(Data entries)

╭──

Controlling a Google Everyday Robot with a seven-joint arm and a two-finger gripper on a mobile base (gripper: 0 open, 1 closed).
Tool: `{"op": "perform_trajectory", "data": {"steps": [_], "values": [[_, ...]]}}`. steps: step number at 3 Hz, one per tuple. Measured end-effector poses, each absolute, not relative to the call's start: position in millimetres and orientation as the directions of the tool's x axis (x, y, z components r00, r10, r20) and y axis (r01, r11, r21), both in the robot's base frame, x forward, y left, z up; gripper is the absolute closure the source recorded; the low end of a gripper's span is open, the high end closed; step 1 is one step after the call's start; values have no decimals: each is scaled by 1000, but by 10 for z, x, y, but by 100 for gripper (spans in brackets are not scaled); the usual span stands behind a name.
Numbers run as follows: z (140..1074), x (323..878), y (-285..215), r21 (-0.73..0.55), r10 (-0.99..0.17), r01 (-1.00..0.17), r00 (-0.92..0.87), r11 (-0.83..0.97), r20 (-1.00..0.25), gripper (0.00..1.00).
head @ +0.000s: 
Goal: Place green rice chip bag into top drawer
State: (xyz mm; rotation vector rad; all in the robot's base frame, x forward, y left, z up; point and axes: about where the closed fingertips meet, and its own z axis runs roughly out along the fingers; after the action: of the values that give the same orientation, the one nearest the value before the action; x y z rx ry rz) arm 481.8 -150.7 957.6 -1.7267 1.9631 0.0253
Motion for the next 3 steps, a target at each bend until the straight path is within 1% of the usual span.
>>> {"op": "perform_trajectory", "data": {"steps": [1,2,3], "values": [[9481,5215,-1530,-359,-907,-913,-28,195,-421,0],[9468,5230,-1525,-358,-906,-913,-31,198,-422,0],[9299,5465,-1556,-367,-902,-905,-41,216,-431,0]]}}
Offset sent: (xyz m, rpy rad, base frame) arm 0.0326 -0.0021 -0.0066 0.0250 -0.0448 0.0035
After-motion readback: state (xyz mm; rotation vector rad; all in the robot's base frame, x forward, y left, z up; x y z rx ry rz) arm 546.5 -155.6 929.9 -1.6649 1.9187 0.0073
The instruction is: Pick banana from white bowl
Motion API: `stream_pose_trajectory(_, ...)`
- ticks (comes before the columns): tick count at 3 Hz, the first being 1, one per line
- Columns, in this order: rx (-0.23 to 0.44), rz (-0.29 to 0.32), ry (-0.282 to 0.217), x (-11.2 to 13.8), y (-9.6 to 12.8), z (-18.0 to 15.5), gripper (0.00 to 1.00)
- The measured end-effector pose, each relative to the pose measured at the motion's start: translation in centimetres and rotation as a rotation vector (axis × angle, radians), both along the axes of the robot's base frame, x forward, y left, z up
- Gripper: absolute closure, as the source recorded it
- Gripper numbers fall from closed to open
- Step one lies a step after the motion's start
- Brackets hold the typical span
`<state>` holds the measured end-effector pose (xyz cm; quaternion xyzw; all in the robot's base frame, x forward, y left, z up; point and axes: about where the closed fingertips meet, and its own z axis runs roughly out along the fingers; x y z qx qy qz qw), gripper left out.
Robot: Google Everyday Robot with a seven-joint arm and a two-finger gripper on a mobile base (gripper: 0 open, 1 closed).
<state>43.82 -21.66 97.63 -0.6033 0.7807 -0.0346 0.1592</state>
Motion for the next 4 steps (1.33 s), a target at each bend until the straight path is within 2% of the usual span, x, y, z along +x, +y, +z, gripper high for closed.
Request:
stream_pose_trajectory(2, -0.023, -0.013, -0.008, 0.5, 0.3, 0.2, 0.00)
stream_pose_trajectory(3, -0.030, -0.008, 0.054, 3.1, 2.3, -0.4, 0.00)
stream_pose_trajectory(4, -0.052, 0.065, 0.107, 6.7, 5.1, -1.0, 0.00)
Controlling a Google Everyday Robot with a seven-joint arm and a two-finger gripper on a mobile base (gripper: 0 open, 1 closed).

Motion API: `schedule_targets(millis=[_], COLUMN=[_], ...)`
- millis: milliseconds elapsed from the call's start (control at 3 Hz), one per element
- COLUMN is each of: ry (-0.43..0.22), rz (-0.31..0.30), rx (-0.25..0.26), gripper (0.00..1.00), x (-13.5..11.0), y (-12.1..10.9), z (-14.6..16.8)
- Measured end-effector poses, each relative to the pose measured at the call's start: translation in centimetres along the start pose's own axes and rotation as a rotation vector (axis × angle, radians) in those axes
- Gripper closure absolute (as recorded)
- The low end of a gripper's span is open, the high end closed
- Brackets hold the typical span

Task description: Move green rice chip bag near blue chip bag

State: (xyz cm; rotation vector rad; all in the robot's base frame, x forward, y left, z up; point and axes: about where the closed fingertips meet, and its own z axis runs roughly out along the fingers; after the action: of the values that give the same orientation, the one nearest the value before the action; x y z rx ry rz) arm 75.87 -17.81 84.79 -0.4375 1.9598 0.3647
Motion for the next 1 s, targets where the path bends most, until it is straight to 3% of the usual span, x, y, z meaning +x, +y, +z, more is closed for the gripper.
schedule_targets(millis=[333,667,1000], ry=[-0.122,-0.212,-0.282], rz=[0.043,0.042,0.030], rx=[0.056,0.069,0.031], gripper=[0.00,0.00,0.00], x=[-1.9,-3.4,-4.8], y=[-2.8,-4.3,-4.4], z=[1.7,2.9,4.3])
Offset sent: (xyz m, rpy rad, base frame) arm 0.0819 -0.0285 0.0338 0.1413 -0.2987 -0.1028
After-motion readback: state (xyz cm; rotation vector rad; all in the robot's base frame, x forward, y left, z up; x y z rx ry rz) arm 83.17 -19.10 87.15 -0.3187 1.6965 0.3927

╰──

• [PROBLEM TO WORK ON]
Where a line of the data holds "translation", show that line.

• [RESPONSE FOR THIS EXERCISE]
- The measured end-effector pose, each relative to the pose measured at the motion's start: translation in centimetres and rotation as a rotation vector (axis × angle, radians), both along the axes of the robot's base frame, x forward, y left, z up
- Measured end-effector poses, each relative to the pose measured at the call's start: translation in centimetres along the start pose's own axes and rotation as a rotation vector (axis × angle, radians) in those axes

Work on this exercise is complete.